The basic premise that the story of Christ's last days are told in the middle of Manchester, in a thoroughly modern setting may not appeal, but this gospel drama is as much celebrating the power of music to unite people, as the power of Christianity.

Beginning with the Last Supper to the foreboding strains of 'Love Will Tear Us Apart', the drama and emotion is very much based on which melancholy modern classic is being performed at the time, rather than any physical action. After betraying 'Jesus' by text message in just one of many anachronisms that allows the play to be simply entertaining rather than indoctrinating, the character representing Judas launches into The Smiths classic 'Heaven Knows I'm Miserable Now', reaching the morbid falsetto with ease. It's interesting to hear these songs, not just in a new setting, but also with limited backing and based primarily on the vocal efforts.

One of the most powerful moments sees 'Jesus' and 'Judas' perform a duet of 'Blue Monday' before the former is carried away, the bitter vocal sparring adds a new tension to the piece, while even atheists must feel a tingle of excitement at how well the legendary lines, "How does it feel to treat me like you do?" seem to fit the equally legendary story and even reduced of its synth splendour the track is equally epic.

These Manchester indie classics are punctuated by less inventive performances from a static gospel singer based in Albert Square, her musical fodder of Robbie Williams 'Angels' and M People's 'Search For The Hero' are sincere, but slightly distracting from the real story and indie action.

Eventually 'Jesus' is led to the square to the hurried string sounds of 'Ever Fallen In Love' by The Buzzcocks; a stellar adaptation which has your attention well and truly focussed on the stage. Here Keith Allen, our animated narrator for the evening makes a swift transformation into Pontius Pilot, allegedly proving the point that Jesus's persecutor could be any one of us, before the two unite in a swift duet of 'Wonderwall', which would have the Gallagher brothers quaking in their shoes. Several minutes later Jesus is carted off by heavy-duty police, but not before donning the infamous orange attire of Guantanamo Bay detainees - you have to love this sneaky contemporary twist.

You hardly needed to take bets to realise that our modern day messiah would appear again singing The Stone Roses 'I Am The Resurrection', although I'll bet that the latter wish they'd been allowed to serenade fans from the top of the city's town hall. It is a fitting conclusion to an interesting and certainly passionate evening, whether it was the music, or the religion that inspired you.

It's a shame that the musical element of this event wasn't publicised as it was only through BBC news that I heard the dulcet strains New Order and knew it could be a worthwhile watch.
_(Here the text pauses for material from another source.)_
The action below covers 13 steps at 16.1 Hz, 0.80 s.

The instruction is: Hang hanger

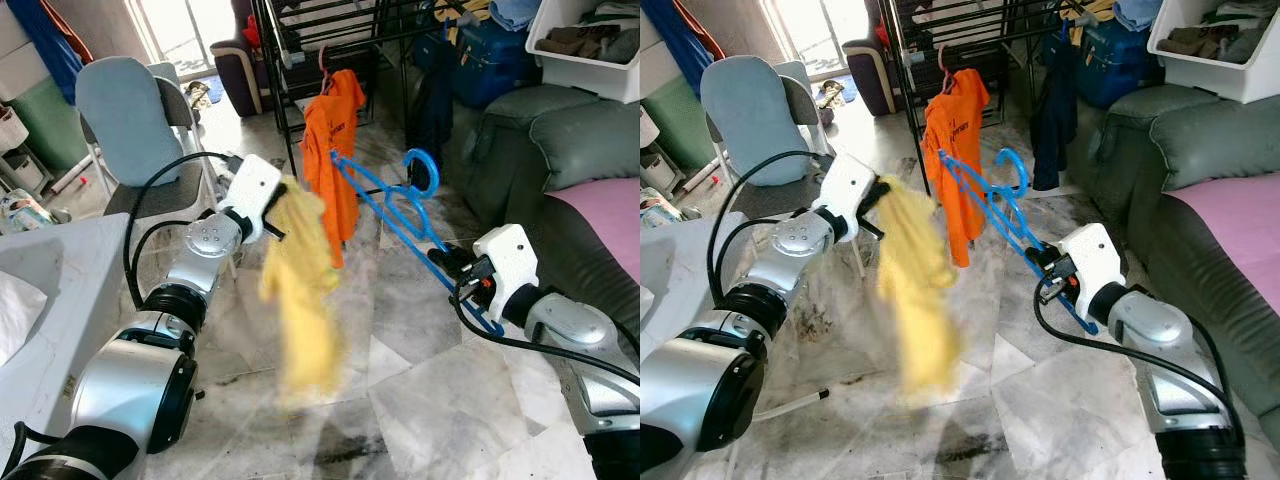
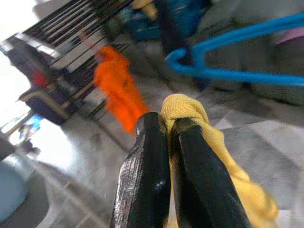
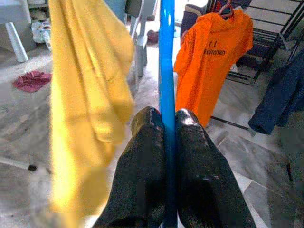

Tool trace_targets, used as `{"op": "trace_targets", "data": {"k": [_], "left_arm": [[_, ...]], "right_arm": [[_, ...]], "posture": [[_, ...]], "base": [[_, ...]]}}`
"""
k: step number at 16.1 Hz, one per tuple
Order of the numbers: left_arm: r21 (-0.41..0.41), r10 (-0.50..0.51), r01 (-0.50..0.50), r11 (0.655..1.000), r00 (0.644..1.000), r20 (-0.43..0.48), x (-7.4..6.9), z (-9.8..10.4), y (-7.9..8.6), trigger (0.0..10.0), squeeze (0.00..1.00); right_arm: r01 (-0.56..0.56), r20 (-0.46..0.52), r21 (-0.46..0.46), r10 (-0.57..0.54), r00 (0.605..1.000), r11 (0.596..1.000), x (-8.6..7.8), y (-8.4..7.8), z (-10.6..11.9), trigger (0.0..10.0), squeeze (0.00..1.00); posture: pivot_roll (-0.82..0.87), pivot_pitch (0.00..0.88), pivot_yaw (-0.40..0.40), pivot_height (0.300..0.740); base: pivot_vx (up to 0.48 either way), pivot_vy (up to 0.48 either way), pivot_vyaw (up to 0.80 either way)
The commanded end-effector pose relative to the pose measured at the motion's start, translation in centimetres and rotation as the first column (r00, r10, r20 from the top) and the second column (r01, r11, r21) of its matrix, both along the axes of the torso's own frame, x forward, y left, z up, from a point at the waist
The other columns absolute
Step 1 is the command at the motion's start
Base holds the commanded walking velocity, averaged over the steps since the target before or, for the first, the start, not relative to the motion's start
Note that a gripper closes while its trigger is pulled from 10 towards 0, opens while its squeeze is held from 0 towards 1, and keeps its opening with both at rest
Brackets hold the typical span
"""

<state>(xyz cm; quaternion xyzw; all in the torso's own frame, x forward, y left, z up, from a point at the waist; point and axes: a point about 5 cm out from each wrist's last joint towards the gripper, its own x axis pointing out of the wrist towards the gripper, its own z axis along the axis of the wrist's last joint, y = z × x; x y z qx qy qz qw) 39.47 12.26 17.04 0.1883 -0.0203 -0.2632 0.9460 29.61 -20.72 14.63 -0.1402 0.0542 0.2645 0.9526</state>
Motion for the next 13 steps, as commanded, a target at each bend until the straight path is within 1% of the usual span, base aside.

The crowd seemed to be full of appreciative people looking for a good spectacle, rather than religious fanatics. Perhaps this is a good thing as it would be impossible for anyone not to come away from the event with the feeling that, whether it be true or not, the story of Christ's last days is an epic with more dynamo than most of the predictable offering in the cinemas today, and now it even has a fabulous soundtrack!